Tras muchos años sin encontrarse, González y Guerra escenificaron su abrazo para forjar una estrategia de presión contra el presidente del Gobierno y una suerte de vanguardia simbólica para animar a los socialistas críticos. En otra época, esta iniciativa habría resultado letal para cualquier adversario. Tal era el poder de la pareja.
Actualmente, sin embargo, los quehaceres de los partidos ya no se fiscalizan desde una razón ajena a sus lógicas de obediencia. La opinión pública no es flexible y no se permite disentir si ello supone soltar una liana sin garantías de agarrar la siguiente. Hay que asumir y defender el programa completo (sea este modificado, matizado o negado), sin formular opiniones propias. Hoy (me refiero a hoy, miércoles 27 de septiembre de 2023) ser de izquierdas supone, entre otros delirios tribales, calificar como 'de progreso' un acuerdo que coaligue al PSOE con los partidos golpistas de Cataluña y con los periféricos todos, favorables a la excepción étnica. Y, con ese espíritu, uno se traga lo que haga falta: pinganillos en el Congreso para negar la operatividad de la lengua común (y, de paso, la existencia de la nación de ciudadanos libres e iguales) y, claro, la amnistía.
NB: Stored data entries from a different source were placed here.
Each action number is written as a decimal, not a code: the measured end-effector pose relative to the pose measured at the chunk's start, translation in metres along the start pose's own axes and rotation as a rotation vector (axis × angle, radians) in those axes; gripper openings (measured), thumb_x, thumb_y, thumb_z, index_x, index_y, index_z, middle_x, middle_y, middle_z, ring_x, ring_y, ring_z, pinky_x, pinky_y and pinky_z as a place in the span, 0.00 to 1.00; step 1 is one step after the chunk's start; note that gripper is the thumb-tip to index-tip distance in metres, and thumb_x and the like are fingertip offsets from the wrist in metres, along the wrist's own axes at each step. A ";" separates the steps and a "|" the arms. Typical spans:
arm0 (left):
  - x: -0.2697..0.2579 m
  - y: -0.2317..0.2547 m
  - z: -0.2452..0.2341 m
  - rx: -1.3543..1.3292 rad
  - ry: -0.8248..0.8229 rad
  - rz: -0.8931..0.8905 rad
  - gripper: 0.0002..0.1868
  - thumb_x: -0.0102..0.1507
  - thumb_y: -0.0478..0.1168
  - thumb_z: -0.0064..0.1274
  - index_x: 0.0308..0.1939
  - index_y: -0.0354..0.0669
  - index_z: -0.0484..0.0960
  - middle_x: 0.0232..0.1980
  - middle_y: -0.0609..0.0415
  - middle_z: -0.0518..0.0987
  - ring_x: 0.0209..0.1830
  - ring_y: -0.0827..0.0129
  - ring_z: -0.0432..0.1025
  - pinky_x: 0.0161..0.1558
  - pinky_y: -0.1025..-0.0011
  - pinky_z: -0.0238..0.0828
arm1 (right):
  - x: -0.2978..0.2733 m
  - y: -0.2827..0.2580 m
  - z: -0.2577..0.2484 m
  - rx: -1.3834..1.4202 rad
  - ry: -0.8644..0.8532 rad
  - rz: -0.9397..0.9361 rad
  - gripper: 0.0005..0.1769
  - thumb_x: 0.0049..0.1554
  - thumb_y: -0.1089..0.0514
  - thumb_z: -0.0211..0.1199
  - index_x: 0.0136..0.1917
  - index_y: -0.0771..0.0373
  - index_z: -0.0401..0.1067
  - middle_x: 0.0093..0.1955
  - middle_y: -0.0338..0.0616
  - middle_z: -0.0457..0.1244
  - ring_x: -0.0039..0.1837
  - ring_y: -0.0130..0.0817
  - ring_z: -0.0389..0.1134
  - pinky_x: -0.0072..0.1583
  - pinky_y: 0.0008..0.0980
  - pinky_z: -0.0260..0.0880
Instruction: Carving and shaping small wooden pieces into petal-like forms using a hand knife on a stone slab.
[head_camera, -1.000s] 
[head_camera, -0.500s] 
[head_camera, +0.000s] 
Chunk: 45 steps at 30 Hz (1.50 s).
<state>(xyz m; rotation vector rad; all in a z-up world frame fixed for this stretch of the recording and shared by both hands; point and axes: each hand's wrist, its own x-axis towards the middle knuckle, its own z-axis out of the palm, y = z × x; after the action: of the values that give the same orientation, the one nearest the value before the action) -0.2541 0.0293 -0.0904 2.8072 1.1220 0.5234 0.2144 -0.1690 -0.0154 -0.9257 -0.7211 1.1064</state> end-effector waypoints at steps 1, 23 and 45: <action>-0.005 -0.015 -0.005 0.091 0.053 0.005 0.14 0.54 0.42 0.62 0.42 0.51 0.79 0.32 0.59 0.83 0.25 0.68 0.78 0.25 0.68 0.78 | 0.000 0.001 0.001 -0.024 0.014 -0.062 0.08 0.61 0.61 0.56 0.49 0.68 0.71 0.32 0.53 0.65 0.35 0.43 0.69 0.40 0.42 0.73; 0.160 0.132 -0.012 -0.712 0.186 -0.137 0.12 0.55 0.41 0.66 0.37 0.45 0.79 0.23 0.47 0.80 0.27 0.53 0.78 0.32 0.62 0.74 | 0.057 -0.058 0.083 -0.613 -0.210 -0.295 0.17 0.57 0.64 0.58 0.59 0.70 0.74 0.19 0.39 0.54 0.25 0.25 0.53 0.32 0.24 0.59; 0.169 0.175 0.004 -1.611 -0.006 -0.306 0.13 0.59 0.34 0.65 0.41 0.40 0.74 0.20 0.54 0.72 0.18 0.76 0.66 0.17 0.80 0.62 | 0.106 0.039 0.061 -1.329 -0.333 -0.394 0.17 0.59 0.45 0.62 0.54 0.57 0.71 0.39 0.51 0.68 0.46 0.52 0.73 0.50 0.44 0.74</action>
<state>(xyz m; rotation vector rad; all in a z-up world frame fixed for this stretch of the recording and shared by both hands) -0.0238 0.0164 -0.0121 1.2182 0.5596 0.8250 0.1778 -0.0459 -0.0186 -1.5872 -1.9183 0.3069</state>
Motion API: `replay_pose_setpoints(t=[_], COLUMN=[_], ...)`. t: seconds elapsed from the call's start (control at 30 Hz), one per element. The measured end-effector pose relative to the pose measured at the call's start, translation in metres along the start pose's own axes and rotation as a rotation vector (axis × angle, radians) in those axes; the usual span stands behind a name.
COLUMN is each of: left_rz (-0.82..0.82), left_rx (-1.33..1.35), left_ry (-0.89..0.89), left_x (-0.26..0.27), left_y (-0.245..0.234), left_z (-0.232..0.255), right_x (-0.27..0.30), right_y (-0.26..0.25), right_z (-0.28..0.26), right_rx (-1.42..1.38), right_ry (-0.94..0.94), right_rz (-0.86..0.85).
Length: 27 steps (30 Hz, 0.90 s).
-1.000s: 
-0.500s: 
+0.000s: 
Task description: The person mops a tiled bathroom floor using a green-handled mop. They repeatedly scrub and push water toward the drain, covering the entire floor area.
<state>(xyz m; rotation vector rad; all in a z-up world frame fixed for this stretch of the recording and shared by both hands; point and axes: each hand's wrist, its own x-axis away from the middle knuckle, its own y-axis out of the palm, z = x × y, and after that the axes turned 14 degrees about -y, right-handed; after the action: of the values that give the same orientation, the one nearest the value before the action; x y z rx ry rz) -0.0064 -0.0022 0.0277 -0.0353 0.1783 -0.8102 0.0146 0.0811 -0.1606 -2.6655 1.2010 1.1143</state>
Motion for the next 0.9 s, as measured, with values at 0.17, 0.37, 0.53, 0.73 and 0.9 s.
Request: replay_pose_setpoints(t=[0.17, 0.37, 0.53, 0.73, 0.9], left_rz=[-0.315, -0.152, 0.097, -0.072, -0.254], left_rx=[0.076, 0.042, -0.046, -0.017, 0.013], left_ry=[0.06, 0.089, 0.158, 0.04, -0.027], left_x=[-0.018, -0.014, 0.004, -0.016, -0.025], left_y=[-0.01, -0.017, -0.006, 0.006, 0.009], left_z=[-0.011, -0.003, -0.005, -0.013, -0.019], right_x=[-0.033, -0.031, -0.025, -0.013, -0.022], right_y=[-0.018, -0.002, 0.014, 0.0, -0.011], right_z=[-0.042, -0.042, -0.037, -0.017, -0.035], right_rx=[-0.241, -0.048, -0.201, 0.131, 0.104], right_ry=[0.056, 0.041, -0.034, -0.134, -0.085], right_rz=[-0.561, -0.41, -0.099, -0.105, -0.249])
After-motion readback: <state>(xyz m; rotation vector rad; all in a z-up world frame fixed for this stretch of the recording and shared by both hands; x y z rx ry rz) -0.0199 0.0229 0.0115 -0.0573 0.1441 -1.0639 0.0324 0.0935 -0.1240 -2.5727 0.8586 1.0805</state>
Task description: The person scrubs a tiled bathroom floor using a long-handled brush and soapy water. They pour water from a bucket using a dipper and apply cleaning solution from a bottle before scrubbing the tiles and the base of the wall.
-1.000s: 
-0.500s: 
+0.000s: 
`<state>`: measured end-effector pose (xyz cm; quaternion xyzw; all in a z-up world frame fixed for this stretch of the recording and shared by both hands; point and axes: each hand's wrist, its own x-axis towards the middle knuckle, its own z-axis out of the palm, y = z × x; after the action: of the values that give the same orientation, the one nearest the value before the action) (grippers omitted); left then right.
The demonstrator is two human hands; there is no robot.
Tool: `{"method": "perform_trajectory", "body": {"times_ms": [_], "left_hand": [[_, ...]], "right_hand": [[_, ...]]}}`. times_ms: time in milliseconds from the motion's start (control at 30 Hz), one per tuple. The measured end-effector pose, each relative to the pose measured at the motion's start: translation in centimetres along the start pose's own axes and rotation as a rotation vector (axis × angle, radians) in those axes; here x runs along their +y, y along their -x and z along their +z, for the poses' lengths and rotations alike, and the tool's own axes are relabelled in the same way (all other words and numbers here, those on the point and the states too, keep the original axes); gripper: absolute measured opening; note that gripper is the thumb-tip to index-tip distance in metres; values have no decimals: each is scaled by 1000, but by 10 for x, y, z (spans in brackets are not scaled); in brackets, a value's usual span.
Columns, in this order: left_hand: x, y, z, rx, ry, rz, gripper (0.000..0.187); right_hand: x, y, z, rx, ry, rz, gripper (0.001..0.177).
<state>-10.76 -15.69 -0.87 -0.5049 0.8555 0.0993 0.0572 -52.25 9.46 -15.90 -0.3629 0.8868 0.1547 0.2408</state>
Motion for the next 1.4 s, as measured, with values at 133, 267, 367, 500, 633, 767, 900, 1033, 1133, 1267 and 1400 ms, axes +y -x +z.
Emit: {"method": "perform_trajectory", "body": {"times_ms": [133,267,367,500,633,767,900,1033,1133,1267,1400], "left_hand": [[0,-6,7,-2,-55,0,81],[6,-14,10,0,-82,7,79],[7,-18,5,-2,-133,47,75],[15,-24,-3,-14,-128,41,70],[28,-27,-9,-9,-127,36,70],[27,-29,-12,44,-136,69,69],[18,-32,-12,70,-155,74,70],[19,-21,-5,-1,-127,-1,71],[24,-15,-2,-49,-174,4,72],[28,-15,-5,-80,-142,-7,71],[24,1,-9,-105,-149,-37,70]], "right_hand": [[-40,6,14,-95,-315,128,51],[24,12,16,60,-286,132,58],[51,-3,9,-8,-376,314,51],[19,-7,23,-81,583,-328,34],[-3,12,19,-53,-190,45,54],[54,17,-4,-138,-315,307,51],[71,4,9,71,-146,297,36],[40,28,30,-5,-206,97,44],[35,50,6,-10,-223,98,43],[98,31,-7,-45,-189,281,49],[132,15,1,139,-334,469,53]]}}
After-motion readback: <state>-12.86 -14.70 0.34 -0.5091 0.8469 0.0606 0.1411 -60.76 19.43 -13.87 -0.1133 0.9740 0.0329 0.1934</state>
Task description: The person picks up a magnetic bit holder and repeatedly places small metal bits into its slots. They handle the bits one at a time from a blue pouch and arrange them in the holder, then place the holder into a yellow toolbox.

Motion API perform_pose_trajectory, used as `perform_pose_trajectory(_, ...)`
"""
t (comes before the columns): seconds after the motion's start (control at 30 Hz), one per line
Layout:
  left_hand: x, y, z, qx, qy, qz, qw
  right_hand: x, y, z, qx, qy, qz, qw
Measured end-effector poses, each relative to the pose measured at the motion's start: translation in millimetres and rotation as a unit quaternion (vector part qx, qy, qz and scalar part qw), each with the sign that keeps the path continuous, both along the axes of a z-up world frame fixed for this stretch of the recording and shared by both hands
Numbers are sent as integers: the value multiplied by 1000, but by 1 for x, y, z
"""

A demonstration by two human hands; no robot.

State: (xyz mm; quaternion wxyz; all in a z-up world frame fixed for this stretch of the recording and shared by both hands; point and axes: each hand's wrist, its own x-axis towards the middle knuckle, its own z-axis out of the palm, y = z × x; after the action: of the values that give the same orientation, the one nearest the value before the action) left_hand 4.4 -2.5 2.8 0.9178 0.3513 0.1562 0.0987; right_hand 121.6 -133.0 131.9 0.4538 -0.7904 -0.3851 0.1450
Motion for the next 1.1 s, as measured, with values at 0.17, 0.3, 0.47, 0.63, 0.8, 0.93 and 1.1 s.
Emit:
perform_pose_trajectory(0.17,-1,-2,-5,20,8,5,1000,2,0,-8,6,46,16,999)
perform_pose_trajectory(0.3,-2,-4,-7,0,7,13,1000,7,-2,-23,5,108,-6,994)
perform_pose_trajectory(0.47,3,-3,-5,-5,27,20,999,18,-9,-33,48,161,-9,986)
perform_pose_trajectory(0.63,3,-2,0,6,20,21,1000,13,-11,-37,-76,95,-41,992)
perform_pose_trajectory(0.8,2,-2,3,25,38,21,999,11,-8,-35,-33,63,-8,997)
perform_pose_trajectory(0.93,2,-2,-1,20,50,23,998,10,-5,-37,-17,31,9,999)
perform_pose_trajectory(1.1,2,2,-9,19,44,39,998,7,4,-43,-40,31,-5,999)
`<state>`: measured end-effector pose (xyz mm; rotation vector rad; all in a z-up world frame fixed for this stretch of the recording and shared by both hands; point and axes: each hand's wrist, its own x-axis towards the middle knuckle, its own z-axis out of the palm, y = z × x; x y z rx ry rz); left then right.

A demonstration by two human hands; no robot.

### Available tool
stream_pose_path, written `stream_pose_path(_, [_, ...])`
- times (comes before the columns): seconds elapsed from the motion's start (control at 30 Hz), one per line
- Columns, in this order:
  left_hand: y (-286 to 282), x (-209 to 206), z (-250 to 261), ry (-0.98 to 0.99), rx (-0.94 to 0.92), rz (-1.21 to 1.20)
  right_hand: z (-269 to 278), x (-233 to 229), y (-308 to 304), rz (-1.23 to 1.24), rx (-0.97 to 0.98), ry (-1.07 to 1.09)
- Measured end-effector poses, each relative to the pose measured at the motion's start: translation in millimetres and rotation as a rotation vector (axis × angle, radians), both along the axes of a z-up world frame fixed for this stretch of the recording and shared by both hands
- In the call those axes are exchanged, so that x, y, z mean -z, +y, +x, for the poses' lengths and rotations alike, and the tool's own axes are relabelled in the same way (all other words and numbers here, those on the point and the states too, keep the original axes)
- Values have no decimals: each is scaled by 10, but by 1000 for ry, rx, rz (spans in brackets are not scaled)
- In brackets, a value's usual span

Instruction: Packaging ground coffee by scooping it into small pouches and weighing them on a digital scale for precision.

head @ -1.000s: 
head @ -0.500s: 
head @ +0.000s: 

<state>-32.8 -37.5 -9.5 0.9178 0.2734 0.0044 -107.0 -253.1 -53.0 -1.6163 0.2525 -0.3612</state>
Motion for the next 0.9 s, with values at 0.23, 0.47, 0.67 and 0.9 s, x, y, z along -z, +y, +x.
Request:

Como España es ya irrecuperable, el paso hacia adelante de González y Guerra, debe interpretarse como un gesto de melancolía. El exvicepresidente, por ejemplo, se quejó de que la amnistía impugnaba la Transición. Pero, oiga, que esa Transición fue la que reorganizó territorialmente el país a mayor gloria del nacionalismo insolidario y la que blindó a los partidos como monstruos de acero inexpugnable, sombríos aparatos de poder perfectamente adaptados a la feudalización del espacio político, sin lugar para la democracia interna ni para la promoción de los mejores. ¿Qué esperaban Guerra y González en 1977? ¿Algo distinto o mejor? «España ya se ha roto, pero muchos de sus enemigos viven de saquearla», ha dicho el siempre lúcido Fernando Savater. Cierto, el país es un cadáver, pero esta ofensiva nacionalista –al contrario que el aislacionista 'Brexit'– amenaza con cruzar los Pirineos y tomar Europa.